● **EXERCISE BRIEF**: If a line in the listing below has the string "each", copy it out.

● **DATA EXCERPT**:

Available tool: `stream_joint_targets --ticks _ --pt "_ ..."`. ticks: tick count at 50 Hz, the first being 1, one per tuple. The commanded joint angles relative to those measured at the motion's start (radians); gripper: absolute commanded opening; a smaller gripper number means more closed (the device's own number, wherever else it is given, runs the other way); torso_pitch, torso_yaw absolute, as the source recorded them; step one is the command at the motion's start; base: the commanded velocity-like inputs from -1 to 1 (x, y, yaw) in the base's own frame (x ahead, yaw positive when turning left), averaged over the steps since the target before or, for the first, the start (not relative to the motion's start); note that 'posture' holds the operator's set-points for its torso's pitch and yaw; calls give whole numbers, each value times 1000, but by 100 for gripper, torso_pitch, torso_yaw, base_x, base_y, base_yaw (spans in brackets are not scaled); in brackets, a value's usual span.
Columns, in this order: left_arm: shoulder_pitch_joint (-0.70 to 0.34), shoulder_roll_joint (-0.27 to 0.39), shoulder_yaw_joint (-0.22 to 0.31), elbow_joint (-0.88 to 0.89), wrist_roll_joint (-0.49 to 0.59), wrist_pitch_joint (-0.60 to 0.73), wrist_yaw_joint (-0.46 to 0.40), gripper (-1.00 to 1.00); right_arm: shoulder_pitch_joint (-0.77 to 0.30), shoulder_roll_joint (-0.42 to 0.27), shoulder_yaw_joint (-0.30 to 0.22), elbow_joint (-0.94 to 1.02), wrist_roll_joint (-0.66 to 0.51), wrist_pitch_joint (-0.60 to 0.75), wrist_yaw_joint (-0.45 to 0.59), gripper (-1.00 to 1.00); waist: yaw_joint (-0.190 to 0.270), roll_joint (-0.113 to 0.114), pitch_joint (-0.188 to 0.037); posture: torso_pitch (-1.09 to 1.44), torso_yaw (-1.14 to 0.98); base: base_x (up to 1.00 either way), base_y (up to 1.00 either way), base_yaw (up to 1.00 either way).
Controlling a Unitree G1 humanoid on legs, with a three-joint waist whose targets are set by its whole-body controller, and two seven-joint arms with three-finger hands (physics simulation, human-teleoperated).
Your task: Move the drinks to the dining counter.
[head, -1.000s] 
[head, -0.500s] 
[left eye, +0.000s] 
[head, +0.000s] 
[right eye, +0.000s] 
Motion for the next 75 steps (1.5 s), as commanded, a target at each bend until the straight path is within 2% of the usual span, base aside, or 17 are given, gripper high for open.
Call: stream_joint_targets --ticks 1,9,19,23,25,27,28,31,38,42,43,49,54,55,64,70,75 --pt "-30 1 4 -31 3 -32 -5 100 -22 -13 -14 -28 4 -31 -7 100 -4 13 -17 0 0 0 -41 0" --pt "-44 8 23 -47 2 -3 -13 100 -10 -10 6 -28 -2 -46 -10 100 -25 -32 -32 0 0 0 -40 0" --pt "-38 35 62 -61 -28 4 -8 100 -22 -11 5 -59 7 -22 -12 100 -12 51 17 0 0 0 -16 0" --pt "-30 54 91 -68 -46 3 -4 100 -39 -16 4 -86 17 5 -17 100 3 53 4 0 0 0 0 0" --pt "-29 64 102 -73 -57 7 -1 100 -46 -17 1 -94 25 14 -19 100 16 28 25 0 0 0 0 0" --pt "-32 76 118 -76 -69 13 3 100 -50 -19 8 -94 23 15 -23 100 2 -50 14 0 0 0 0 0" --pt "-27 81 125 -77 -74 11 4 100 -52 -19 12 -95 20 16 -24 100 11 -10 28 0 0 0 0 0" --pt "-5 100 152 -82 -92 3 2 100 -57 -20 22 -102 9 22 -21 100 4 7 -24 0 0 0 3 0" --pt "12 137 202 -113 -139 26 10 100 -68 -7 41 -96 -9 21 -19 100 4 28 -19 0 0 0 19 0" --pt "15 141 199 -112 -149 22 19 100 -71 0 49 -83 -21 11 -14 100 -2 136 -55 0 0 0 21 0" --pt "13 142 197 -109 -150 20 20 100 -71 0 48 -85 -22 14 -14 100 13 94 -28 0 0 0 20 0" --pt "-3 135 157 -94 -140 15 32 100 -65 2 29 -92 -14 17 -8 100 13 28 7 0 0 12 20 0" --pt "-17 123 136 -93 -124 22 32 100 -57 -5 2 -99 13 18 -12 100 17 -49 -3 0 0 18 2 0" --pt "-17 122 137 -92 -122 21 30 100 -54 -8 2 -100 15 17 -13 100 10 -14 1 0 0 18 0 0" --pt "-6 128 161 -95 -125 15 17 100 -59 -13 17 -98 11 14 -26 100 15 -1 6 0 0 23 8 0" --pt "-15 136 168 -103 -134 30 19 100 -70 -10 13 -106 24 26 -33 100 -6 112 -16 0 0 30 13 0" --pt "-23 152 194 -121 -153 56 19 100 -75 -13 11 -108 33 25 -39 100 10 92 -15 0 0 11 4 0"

● **ANSWER BELOW**:
Available tool: `stream_joint_targets --ticks _ --pt "_ ..."`. ticks: tick count at 50 Hz, the first being 1, one per tuple. The commanded joint angles relative to those measured at the motion's start (radians); gripper: absolute commanded opening; a smaller gripper number means more closed (the device's own number, wherever else it is given, runs the other way); torso_pitch, torso_yaw absolute, as the source recorded them; step one is the command at the motion's start; base: the commanded velocity-like inputs from -1 to 1 (x, y, yaw) in the base's own frame (x ahead, yaw positive when turning left), averaged over the steps since the target before or, for the first, the start (not relative to the motion's start); note that 'posture' holds the operator's set-points for its torso's pitch and yaw; calls give whole numbers, each value times 1000, but by 100 for gripper, torso_pitch, torso_yaw, base_x, base_y, base_yaw (spans in brackets are not scaled); in brackets, a value's usual span.
Motion for the next 75 steps (1.5 s), as commanded, a target at each bend until the straight path is within 2% of the usual span, base aside, or 17 are given, gripper high for open.

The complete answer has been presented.